Al Gore may not have become president, but his film, An Inconvenient Truth, a documentary about the threat of global climate change, has made him far more admired than that tragic Bush figure who stole the presidency from him in 2000. I haven't seen Al's film, but I know the plot. So do you. We're killing our planet. Plain and simple. And if we're not doing it directly, then we are accomplices for allowing it to happen.

So what's delaying the clean up? Well, semantics for one thing. Some can't decide if this sudden and potentially catastrophic earth event should be called "global warming" or just "climate change," and whether humans actually have a role in it. So for those last few clinging to denial, let me make it easier for all of us. Let's just call it "Global Poisoning." There, feels better already, doesn't it?

Here, Drink This!

Personally, I've made a lot of changes in my life over the last ten years. I no longer smoke and I eat very healthy without being a fanatic about it. I even gave up dairy about two months ago, and I don't indulge in activities that could lead to my untimely death, including drugs, alcohol, and having sex with intervenous drug users while hang gliding over Iraq. I recycle, I compost, I don't dump litter, and I feed and protect wild animals. But no matter how much effort I put in, someone out there is negating it. For every step that I gain as a human being, I lose it because someone else out there hasn't woken up yet.

Just this week a barge spilled 8000 gallons of toxic chemicals into the Ohio River after running aground.
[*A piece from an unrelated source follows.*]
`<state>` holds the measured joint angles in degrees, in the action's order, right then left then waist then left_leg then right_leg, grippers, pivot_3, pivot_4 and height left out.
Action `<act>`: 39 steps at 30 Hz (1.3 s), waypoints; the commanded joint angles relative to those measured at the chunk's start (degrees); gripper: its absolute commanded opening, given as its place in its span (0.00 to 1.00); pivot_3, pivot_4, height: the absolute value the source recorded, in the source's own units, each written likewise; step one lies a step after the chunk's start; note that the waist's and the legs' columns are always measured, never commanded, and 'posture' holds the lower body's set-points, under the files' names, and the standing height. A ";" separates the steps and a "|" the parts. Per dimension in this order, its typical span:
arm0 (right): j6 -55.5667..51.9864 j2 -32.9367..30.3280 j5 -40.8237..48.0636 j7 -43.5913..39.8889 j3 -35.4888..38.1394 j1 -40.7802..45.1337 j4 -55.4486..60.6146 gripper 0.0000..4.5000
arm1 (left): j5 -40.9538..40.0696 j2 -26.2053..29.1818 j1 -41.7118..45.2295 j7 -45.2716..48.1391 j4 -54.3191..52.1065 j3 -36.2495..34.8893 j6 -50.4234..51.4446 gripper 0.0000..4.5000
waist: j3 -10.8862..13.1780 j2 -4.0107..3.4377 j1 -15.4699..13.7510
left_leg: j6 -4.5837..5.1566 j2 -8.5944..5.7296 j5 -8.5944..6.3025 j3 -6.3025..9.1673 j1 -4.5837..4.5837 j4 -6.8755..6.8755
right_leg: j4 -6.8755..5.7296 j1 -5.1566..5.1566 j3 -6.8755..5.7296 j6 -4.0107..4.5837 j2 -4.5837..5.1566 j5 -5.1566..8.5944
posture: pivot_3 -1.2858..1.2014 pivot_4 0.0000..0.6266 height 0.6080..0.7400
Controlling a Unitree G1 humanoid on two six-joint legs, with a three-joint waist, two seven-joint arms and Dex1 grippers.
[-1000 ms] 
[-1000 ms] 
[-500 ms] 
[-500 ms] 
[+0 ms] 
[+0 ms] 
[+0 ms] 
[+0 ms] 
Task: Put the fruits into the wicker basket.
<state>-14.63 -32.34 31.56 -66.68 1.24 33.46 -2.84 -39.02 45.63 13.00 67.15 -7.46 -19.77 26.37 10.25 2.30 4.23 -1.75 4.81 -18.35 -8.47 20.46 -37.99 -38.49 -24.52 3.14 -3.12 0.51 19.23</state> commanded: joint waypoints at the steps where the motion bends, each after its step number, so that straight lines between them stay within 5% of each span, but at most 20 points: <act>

Those toxins go downstream, into people's drinking water while killing wildlife along the way. It's not global warming, but it's the same attitude that informs such events. Sure, accidents happen, but the first order of business for any company hauling toxic liquids along rivers should be to build inpenetrable containers to protect the environment. But they don't. It's cheaper to pretend to clean it up. The same with railway tracks being poorly maintained despite the mounting derailments of trains carrying lethal chemicals that spill onto land and water. We have to remember that we're not choosing whether to be responsible based upon which option makes more money, we're doing it to protect our planet.

Our attitude can be summed up by what happened to New Orleans with Hurricane Katrina. People didn't have to die that way, but it was cheaper in the short term to risk a catastrophe. And that's what they got. Think of our world as New Orleans just before the hurricane hit. I think that's an accurate assessment at this juncture in time. We've had ample warning. We know the risks. And we're ignoring the danger because it's more convenient.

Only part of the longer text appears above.